Мама стучит в дверь.
— Элла? У тебя там все в порядке?
Я отпрыгиваю назад и захлопываю дверь шкафа, а затем бегу к маме. Я так взволнована, что забываю, как работает дверь, поэтому толкаю, а не тяну, дважды, прежде чем успешно распахнуть её.
— Привет, мам. Ух ты, уже поздно. — Я демонстративно зеваю. — Спокойной ночи.
Она ловит дверь, прежде чем я закрываю ее перед ее лицом.
— Ты в порядке? Мне показалось, что я слышала грохот.
— Я делала зарядку.
— Элла… сейчас уже пол одиннадцатого.
— Никогда не бывает поздно заняться кардио.
В ее взгляде мелькает сомнение. Она скрещивает руки поверх ночной рубашки сиренево-голубого цвета.
— Ты, должно быть, чувствуешь себя лучше?
— Я чувствую себя прекрасно. — Я вытягиваю руки, затем скручиваю одну за спиной, как будто готовлюсь к ночной пробежке. — Я проспала весь день, а теперь вот проснулась. Извини… Я опрокинула свою лава-лампу… когда делала прыжки.
Она бросает взгляд на бардак на моей тумбочке и проводит обеими руками по лицу.

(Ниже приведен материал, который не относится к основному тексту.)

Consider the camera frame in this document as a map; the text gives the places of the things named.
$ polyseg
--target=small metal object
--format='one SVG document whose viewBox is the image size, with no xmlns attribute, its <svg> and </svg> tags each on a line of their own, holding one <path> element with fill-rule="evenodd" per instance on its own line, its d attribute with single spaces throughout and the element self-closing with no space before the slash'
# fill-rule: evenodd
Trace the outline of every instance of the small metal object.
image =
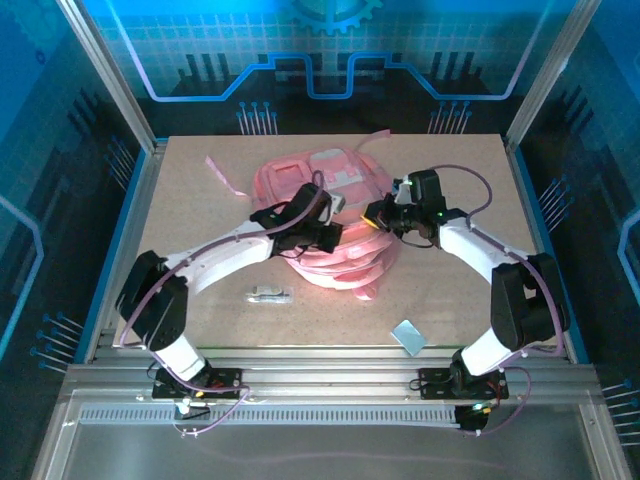
<svg viewBox="0 0 640 480">
<path fill-rule="evenodd" d="M 59 350 L 59 349 L 55 348 L 50 343 L 47 343 L 44 346 L 44 351 L 47 352 L 47 353 L 57 353 L 58 355 L 61 355 L 63 357 L 67 357 L 70 360 L 73 360 L 73 355 L 69 355 L 67 352 L 63 352 L 62 350 Z"/>
<path fill-rule="evenodd" d="M 53 327 L 53 328 L 51 329 L 51 335 L 55 335 L 55 336 L 58 336 L 58 337 L 62 337 L 62 338 L 64 338 L 65 340 L 68 340 L 68 341 L 73 342 L 73 343 L 76 343 L 76 344 L 78 343 L 78 340 L 76 340 L 75 338 L 70 337 L 69 335 L 66 335 L 66 334 L 62 333 L 62 332 L 61 332 L 60 330 L 58 330 L 56 327 Z"/>
<path fill-rule="evenodd" d="M 240 132 L 243 135 L 246 135 L 246 133 L 244 133 L 244 125 L 242 125 L 242 112 L 236 112 L 236 117 L 238 117 L 238 124 L 240 125 Z"/>
<path fill-rule="evenodd" d="M 607 400 L 613 400 L 614 398 L 627 397 L 629 395 L 634 395 L 636 393 L 640 393 L 640 390 L 633 390 L 632 392 L 619 393 L 618 395 L 613 395 L 611 397 L 606 397 Z"/>
<path fill-rule="evenodd" d="M 67 321 L 67 323 L 70 323 L 70 324 L 71 324 L 71 325 L 73 325 L 74 327 L 78 327 L 80 330 L 83 330 L 83 329 L 84 329 L 84 327 L 83 327 L 82 325 L 80 325 L 79 323 L 76 323 L 76 322 L 74 322 L 73 320 L 71 320 L 70 318 L 65 317 L 65 316 L 64 316 L 64 313 L 62 313 L 62 312 L 58 312 L 58 313 L 56 313 L 56 318 L 57 318 L 58 320 L 66 320 L 66 321 Z"/>
<path fill-rule="evenodd" d="M 617 413 L 615 415 L 611 415 L 611 418 L 628 417 L 630 415 L 640 415 L 640 411 L 636 410 L 635 412 Z"/>
<path fill-rule="evenodd" d="M 38 330 L 36 332 L 36 338 L 38 340 L 41 340 L 41 339 L 49 340 L 50 342 L 53 342 L 56 345 L 60 345 L 61 347 L 68 348 L 69 350 L 75 350 L 75 347 L 72 347 L 71 345 L 68 345 L 64 342 L 61 342 L 60 340 L 56 340 L 55 338 L 46 335 L 42 330 Z"/>
<path fill-rule="evenodd" d="M 60 323 L 60 322 L 58 322 L 58 321 L 54 320 L 53 318 L 51 318 L 51 317 L 49 316 L 49 314 L 48 314 L 48 313 L 45 313 L 45 314 L 42 316 L 42 321 L 43 321 L 44 323 L 53 323 L 54 325 L 57 325 L 58 327 L 62 328 L 63 330 L 66 330 L 66 331 L 67 331 L 67 332 L 69 332 L 69 333 L 72 333 L 72 334 L 74 334 L 74 335 L 80 336 L 80 333 L 79 333 L 77 330 L 74 330 L 73 328 L 69 328 L 69 327 L 67 327 L 66 325 L 64 325 L 64 324 L 62 324 L 62 323 Z"/>
<path fill-rule="evenodd" d="M 276 135 L 278 134 L 278 121 L 276 120 L 276 118 L 278 118 L 278 114 L 276 112 L 271 112 L 271 119 L 273 120 L 273 130 L 275 131 Z"/>
<path fill-rule="evenodd" d="M 427 344 L 427 339 L 413 326 L 409 320 L 403 320 L 391 332 L 400 345 L 411 355 L 416 356 Z"/>
<path fill-rule="evenodd" d="M 271 114 L 269 113 L 269 102 L 262 102 L 262 106 L 265 109 L 266 112 L 266 117 L 267 117 L 267 124 L 269 125 L 269 135 L 273 135 L 273 130 L 271 129 Z"/>
<path fill-rule="evenodd" d="M 52 360 L 54 362 L 62 363 L 63 365 L 69 365 L 69 362 L 65 362 L 64 360 L 60 360 L 59 358 L 52 357 L 51 355 L 47 355 L 46 353 L 39 352 L 36 347 L 31 347 L 31 349 L 29 350 L 29 355 L 31 355 L 32 357 L 38 356 L 38 357 L 46 358 L 47 360 Z"/>
<path fill-rule="evenodd" d="M 458 105 L 458 102 L 456 102 L 455 100 L 451 102 L 451 110 L 449 111 L 449 115 L 447 115 L 447 125 L 444 127 L 444 133 L 447 133 L 447 130 L 449 130 L 449 124 L 451 123 L 451 119 L 453 118 L 453 111 L 456 108 L 456 105 Z"/>
<path fill-rule="evenodd" d="M 44 360 L 40 360 L 40 362 L 38 363 L 38 368 L 41 368 L 41 369 L 47 368 L 49 370 L 53 370 L 54 372 L 59 372 L 59 373 L 62 373 L 62 374 L 66 374 L 67 373 L 65 370 L 62 370 L 61 368 L 57 368 L 57 367 L 53 367 L 53 366 L 49 365 Z"/>
<path fill-rule="evenodd" d="M 609 410 L 613 410 L 614 408 L 627 407 L 627 406 L 638 408 L 638 406 L 640 406 L 640 402 L 638 401 L 637 398 L 632 398 L 630 402 L 619 403 L 618 405 L 610 406 Z"/>
<path fill-rule="evenodd" d="M 447 117 L 449 117 L 449 112 L 445 110 L 444 112 L 442 112 L 442 121 L 440 122 L 440 128 L 438 129 L 438 134 L 442 133 L 442 129 L 444 127 L 444 121 L 447 119 Z"/>
<path fill-rule="evenodd" d="M 462 122 L 462 128 L 458 132 L 459 134 L 463 134 L 464 130 L 467 128 L 467 122 L 469 121 L 469 117 L 471 116 L 471 112 L 467 111 L 464 114 L 464 121 Z"/>
<path fill-rule="evenodd" d="M 447 104 L 447 102 L 441 101 L 440 102 L 440 109 L 438 109 L 438 115 L 436 115 L 436 124 L 435 124 L 435 130 L 433 131 L 433 133 L 437 133 L 436 130 L 438 130 L 438 122 L 440 121 L 440 115 L 442 114 L 442 109 L 444 108 L 444 106 Z"/>
<path fill-rule="evenodd" d="M 433 119 L 436 118 L 436 112 L 431 112 L 429 115 L 429 126 L 427 127 L 427 133 L 433 133 Z"/>
<path fill-rule="evenodd" d="M 603 388 L 603 389 L 602 389 L 602 392 L 603 392 L 603 393 L 604 393 L 604 392 L 608 392 L 608 391 L 610 391 L 610 390 L 614 390 L 614 389 L 616 389 L 616 388 L 621 388 L 621 387 L 624 387 L 624 388 L 631 388 L 631 380 L 630 380 L 630 379 L 628 379 L 628 378 L 626 378 L 624 382 L 619 383 L 618 385 L 613 385 L 613 386 L 611 386 L 611 387 Z"/>
</svg>

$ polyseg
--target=cable
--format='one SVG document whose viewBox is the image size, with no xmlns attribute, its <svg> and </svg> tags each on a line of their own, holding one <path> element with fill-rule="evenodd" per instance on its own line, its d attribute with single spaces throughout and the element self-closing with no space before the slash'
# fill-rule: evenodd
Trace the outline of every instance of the cable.
<svg viewBox="0 0 640 480">
<path fill-rule="evenodd" d="M 507 425 L 509 425 L 511 422 L 513 422 L 515 420 L 515 418 L 520 415 L 520 413 L 522 412 L 522 410 L 524 409 L 524 406 L 526 405 L 527 401 L 529 400 L 529 397 L 531 396 L 531 375 L 529 374 L 529 372 L 527 370 L 525 370 L 522 367 L 506 367 L 505 370 L 519 370 L 522 373 L 525 374 L 525 376 L 527 377 L 527 391 L 524 394 L 524 398 L 522 399 L 522 402 L 520 403 L 520 405 L 518 405 L 518 407 L 513 411 L 513 413 L 511 415 L 509 415 L 509 417 L 507 417 L 507 419 L 500 423 L 499 425 L 496 425 L 493 428 L 490 428 L 489 430 L 477 430 L 476 431 L 476 436 L 479 437 L 481 435 L 489 435 L 491 433 L 495 433 L 498 430 L 503 429 L 504 427 L 506 427 Z"/>
<path fill-rule="evenodd" d="M 237 242 L 239 240 L 243 240 L 246 238 L 264 237 L 266 235 L 279 233 L 279 232 L 282 232 L 283 230 L 286 230 L 287 228 L 292 227 L 293 225 L 300 222 L 301 220 L 303 220 L 309 214 L 309 212 L 311 212 L 313 207 L 315 207 L 316 203 L 318 203 L 318 200 L 320 199 L 320 196 L 322 195 L 322 191 L 324 188 L 324 175 L 320 170 L 316 170 L 313 172 L 311 176 L 311 181 L 318 187 L 318 190 L 316 191 L 315 195 L 311 199 L 311 202 L 309 202 L 309 205 L 307 205 L 306 208 L 292 220 L 280 225 L 279 227 L 270 228 L 260 232 L 241 233 L 239 235 L 231 235 L 218 240 L 214 240 L 213 242 L 208 243 L 204 247 L 201 247 L 199 250 L 194 252 L 193 255 L 182 260 L 175 267 L 168 270 L 162 277 L 160 277 L 158 281 L 156 281 L 156 283 L 153 284 L 151 288 L 149 288 L 149 290 L 147 290 L 147 293 L 145 293 L 145 295 L 142 297 L 142 299 L 138 303 L 138 306 L 134 309 L 133 313 L 129 317 L 129 320 L 127 320 L 127 323 L 125 324 L 124 329 L 120 334 L 120 346 L 124 348 L 139 346 L 138 342 L 127 344 L 125 341 L 133 325 L 136 323 L 136 320 L 138 320 L 138 317 L 140 316 L 144 308 L 147 306 L 151 298 L 156 294 L 156 292 L 158 292 L 162 288 L 162 286 L 167 282 L 167 280 L 169 280 L 173 275 L 175 275 L 177 272 L 182 270 L 184 267 L 188 266 L 192 261 L 194 261 L 201 255 L 207 253 L 208 251 L 216 247 L 219 247 L 221 245 L 225 245 L 233 241 Z"/>
<path fill-rule="evenodd" d="M 149 373 L 151 373 L 151 369 L 153 367 L 155 367 L 158 364 L 157 360 L 154 360 L 153 362 L 151 362 L 151 365 L 149 365 L 149 368 L 147 368 L 147 378 L 151 379 L 151 380 L 155 380 L 155 378 L 153 378 L 151 375 L 149 375 Z"/>
<path fill-rule="evenodd" d="M 447 378 L 446 380 L 442 380 L 442 381 L 439 381 L 439 382 L 428 382 L 426 380 L 424 382 L 422 382 L 422 379 L 414 378 L 413 380 L 411 380 L 409 382 L 409 390 L 411 390 L 413 392 L 422 393 L 422 389 L 427 387 L 428 385 L 446 385 L 451 380 L 453 380 L 453 375 L 450 375 L 449 378 Z"/>
<path fill-rule="evenodd" d="M 531 263 L 529 263 L 528 260 L 526 260 L 526 259 L 520 257 L 518 254 L 512 252 L 505 245 L 501 244 L 500 242 L 498 242 L 497 240 L 493 239 L 492 237 L 490 237 L 489 235 L 485 234 L 484 232 L 478 230 L 477 228 L 475 228 L 475 226 L 473 226 L 471 224 L 471 217 L 473 217 L 475 214 L 480 213 L 481 211 L 487 209 L 489 207 L 489 205 L 491 205 L 491 203 L 493 202 L 493 190 L 491 188 L 491 184 L 489 184 L 489 181 L 485 177 L 483 177 L 480 173 L 478 173 L 477 171 L 473 170 L 472 168 L 465 167 L 463 165 L 442 164 L 442 165 L 436 165 L 435 167 L 431 167 L 431 168 L 433 170 L 438 170 L 438 169 L 462 170 L 464 172 L 470 173 L 471 175 L 473 175 L 474 177 L 478 178 L 483 183 L 483 185 L 487 189 L 487 200 L 486 200 L 486 202 L 484 204 L 482 204 L 480 207 L 472 210 L 467 215 L 467 217 L 466 217 L 467 228 L 469 228 L 469 230 L 471 232 L 476 234 L 478 237 L 483 239 L 485 242 L 491 244 L 492 246 L 494 246 L 495 248 L 497 248 L 498 250 L 503 252 L 505 255 L 508 255 L 509 257 L 513 258 L 517 262 L 522 263 L 522 265 L 529 271 L 531 276 L 535 279 L 536 283 L 540 287 L 540 290 L 542 291 L 542 295 L 544 296 L 544 299 L 545 299 L 545 301 L 547 303 L 547 307 L 549 308 L 549 313 L 551 314 L 551 321 L 553 322 L 554 334 L 555 334 L 556 339 L 557 339 L 556 348 L 552 352 L 549 352 L 547 350 L 540 349 L 539 347 L 536 347 L 536 346 L 532 346 L 532 347 L 529 347 L 529 348 L 525 347 L 525 348 L 523 348 L 523 349 L 521 349 L 519 351 L 520 355 L 522 356 L 522 354 L 526 353 L 527 350 L 535 350 L 535 351 L 537 351 L 540 354 L 545 355 L 545 356 L 558 357 L 558 356 L 562 355 L 562 353 L 564 351 L 564 339 L 563 339 L 562 326 L 560 325 L 560 316 L 558 314 L 558 309 L 557 309 L 556 304 L 555 304 L 555 302 L 553 300 L 553 296 L 551 295 L 551 291 L 549 290 L 549 286 L 547 285 L 547 283 L 544 281 L 544 279 L 538 273 L 538 271 L 533 267 L 533 265 L 531 265 Z M 513 355 L 510 358 L 507 358 L 503 363 L 500 364 L 500 367 L 501 368 L 505 367 L 508 363 L 512 362 L 516 358 L 518 358 L 516 355 Z"/>
<path fill-rule="evenodd" d="M 234 235 L 234 236 L 229 236 L 229 237 L 221 238 L 218 240 L 214 240 L 213 242 L 205 245 L 204 247 L 201 247 L 199 250 L 194 252 L 193 255 L 182 260 L 175 267 L 168 270 L 162 277 L 160 277 L 158 281 L 156 281 L 156 283 L 153 284 L 153 286 L 147 291 L 147 293 L 145 293 L 145 295 L 142 297 L 142 299 L 138 303 L 137 307 L 134 309 L 133 313 L 129 317 L 129 320 L 124 326 L 122 333 L 120 334 L 120 346 L 123 348 L 139 346 L 140 344 L 139 342 L 127 344 L 125 340 L 129 332 L 131 331 L 133 325 L 135 324 L 138 317 L 140 316 L 140 313 L 142 313 L 142 310 L 144 310 L 144 308 L 147 306 L 151 298 L 153 298 L 155 293 L 162 288 L 162 286 L 167 282 L 167 280 L 169 280 L 171 276 L 173 276 L 175 273 L 180 271 L 182 268 L 188 266 L 193 260 L 197 259 L 198 257 L 205 254 L 206 252 L 216 247 L 219 247 L 221 245 L 224 245 L 226 243 L 230 243 L 232 241 L 237 242 L 239 240 L 246 239 L 246 238 L 263 237 L 266 235 L 272 235 L 274 233 L 282 232 L 292 227 L 296 223 L 300 222 L 301 220 L 303 220 L 309 214 L 309 212 L 315 207 L 316 203 L 318 203 L 318 200 L 320 199 L 320 196 L 322 195 L 322 192 L 324 189 L 324 175 L 322 174 L 321 171 L 319 170 L 314 171 L 311 176 L 311 181 L 318 187 L 318 189 L 314 194 L 313 198 L 311 199 L 311 201 L 309 202 L 309 204 L 305 207 L 305 209 L 302 212 L 300 212 L 300 214 L 297 215 L 292 220 L 285 222 L 284 224 L 278 227 L 263 230 L 261 232 L 242 233 L 240 235 Z M 232 415 L 233 412 L 235 412 L 238 409 L 238 407 L 245 401 L 245 399 L 251 393 L 251 387 L 249 387 L 248 385 L 239 385 L 237 387 L 225 387 L 225 388 L 199 387 L 198 385 L 194 385 L 190 382 L 182 380 L 173 370 L 171 370 L 171 368 L 168 365 L 163 364 L 162 359 L 158 356 L 158 354 L 156 354 L 155 352 L 150 352 L 150 353 L 156 362 L 164 366 L 165 370 L 169 372 L 169 374 L 174 378 L 174 380 L 176 380 L 178 383 L 180 383 L 181 385 L 183 385 L 184 387 L 190 390 L 196 390 L 204 393 L 226 393 L 226 392 L 237 392 L 237 391 L 245 390 L 245 392 L 240 396 L 239 400 L 224 415 L 222 415 L 218 420 L 213 422 L 211 425 L 208 425 L 207 427 L 204 427 L 204 428 L 201 428 L 200 430 L 195 430 L 192 432 L 181 432 L 182 434 L 197 436 L 199 433 L 204 433 L 214 429 L 215 427 L 220 425 L 223 421 L 225 421 L 230 415 Z"/>
<path fill-rule="evenodd" d="M 431 248 L 431 247 L 433 247 L 433 243 L 419 245 L 417 243 L 407 242 L 406 240 L 404 240 L 402 238 L 400 239 L 400 241 L 402 243 L 404 243 L 405 245 L 409 245 L 410 247 L 414 247 L 414 248 Z"/>
</svg>

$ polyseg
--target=gear logo
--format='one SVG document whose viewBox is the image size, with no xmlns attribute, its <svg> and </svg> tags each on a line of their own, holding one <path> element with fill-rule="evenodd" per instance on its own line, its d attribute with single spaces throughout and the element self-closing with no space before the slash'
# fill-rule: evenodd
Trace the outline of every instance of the gear logo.
<svg viewBox="0 0 640 480">
<path fill-rule="evenodd" d="M 22 33 L 39 49 L 51 47 L 64 24 L 55 0 L 0 0 L 0 13 L 13 14 Z"/>
<path fill-rule="evenodd" d="M 380 7 L 381 0 L 287 0 L 286 8 L 300 27 L 333 35 L 347 33 L 349 27 L 359 28 L 360 22 L 371 20 L 373 9 Z"/>
</svg>

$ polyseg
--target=black motor joint
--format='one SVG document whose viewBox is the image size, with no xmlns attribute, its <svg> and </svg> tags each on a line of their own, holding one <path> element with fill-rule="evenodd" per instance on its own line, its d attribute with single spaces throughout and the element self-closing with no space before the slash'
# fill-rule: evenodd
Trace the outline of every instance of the black motor joint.
<svg viewBox="0 0 640 480">
<path fill-rule="evenodd" d="M 259 210 L 251 215 L 249 220 L 259 223 L 265 229 L 284 225 L 298 217 L 309 206 L 318 188 L 313 183 L 305 183 L 290 202 Z M 274 240 L 272 255 L 298 247 L 313 247 L 322 252 L 333 253 L 340 243 L 342 225 L 333 222 L 325 225 L 326 222 L 322 219 L 325 212 L 331 211 L 332 200 L 331 195 L 322 191 L 311 211 L 302 220 L 282 232 L 269 235 Z"/>
</svg>

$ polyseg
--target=enclosure
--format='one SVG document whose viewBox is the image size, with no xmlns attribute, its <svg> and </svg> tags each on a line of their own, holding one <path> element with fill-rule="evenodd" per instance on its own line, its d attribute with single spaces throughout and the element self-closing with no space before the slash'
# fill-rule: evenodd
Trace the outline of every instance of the enclosure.
<svg viewBox="0 0 640 480">
<path fill-rule="evenodd" d="M 212 465 L 230 478 L 635 478 L 637 2 L 12 0 L 0 12 L 0 418 L 22 432 L 3 441 L 3 478 Z M 251 196 L 266 162 L 384 130 L 358 148 L 390 176 L 473 168 L 493 190 L 474 222 L 556 259 L 564 355 L 517 363 L 531 405 L 501 433 L 429 428 L 424 415 L 454 405 L 409 381 L 489 328 L 485 279 L 402 245 L 363 301 L 274 258 L 189 299 L 187 337 L 242 368 L 252 400 L 185 449 L 173 402 L 150 398 L 148 352 L 119 346 L 116 298 L 136 257 L 242 224 L 254 208 L 232 190 Z M 464 172 L 440 179 L 449 208 L 486 200 Z M 247 303 L 260 285 L 291 288 L 292 303 Z M 414 357 L 391 333 L 405 319 L 426 339 Z M 498 419 L 527 391 L 521 373 L 507 381 Z"/>
</svg>

— Хорошо. Что ж. Постарайся немного отдохнуть. У меня есть мелатонин, если хочешь.
Я улыбаюсь и киваю.
— Не нужно, спасибо. Спокойной ночи. — Когда она отходит, я закрываю дверь и запираю ее, прижимаясь лбом к дереву и выдыхая. Шорох заставляет меня подойти к шкафу и распахнуть его.
Макс приподнимает бровь.
— Ты спрятала меня здесь, как будто я твой маленький грязный секрет.
— Последнее, что мне сейчас нужно, это мамин рассказ о птичках и пчелках после того, как обнаружила мальчика в моей спальне.
Он достает из открытой коробки одну из моих старых мягких игрушек, которой оказывается птичка Твити.
— Вполне справедливо. Я бы тоже не хотел выслушивать родительскую лекцию о взаимоотношениях птиц.
Макс бросает мне Твити, и я с легкостью ловлю его.
— Тебе, наверное, пора идти, — говорю я ему, сдерживая улыбку.
— Можно я зайду завтра? — Он выходит из шкафа и, шаркая, проходит мимо меня к окну.
— Зачем?
— Чтобы увидеть тебя.
— Я выгляжу как смерть, которую пропустили через блендер, разогрели в микроволновке, а потом оставили гнить на солнце.
Прежде чем проскользнуть в открытое окно, Макс поворачивается ко мне лицом. Его взгляд смягчается в пурпурной дымке.
— Ты не похожа на смерть, Солнышко, — говорит он. — Как раз наоборот.
Бросив взгляд на мою тумбочку, где стоит горшок с карандашом и лежит маленький белый камушек, Макс кивает мне на прощание, затем подтягивает ногу и вылезает в окно, оставляя меня одну в моей тихой комнате.
Я сглатываю, глядя на то, как шторы трепещут и колышутся на ночном ветерке, когда его фигура растворяется в темноте.
Но его присутствие остается.
Я все еще чувствую его руки, обнимающие меня, когда Макс нес меня домой с озера.
Дрожа, я судорожно вдыхаю и растираю руки, прежде чем вернуться к кровати. Я беру камень с прикроватной тумбочки и сворачиваюсь калачиком под одеялом.
Когда на следующее утро встает солнце, он все еще там, у меня на ладони.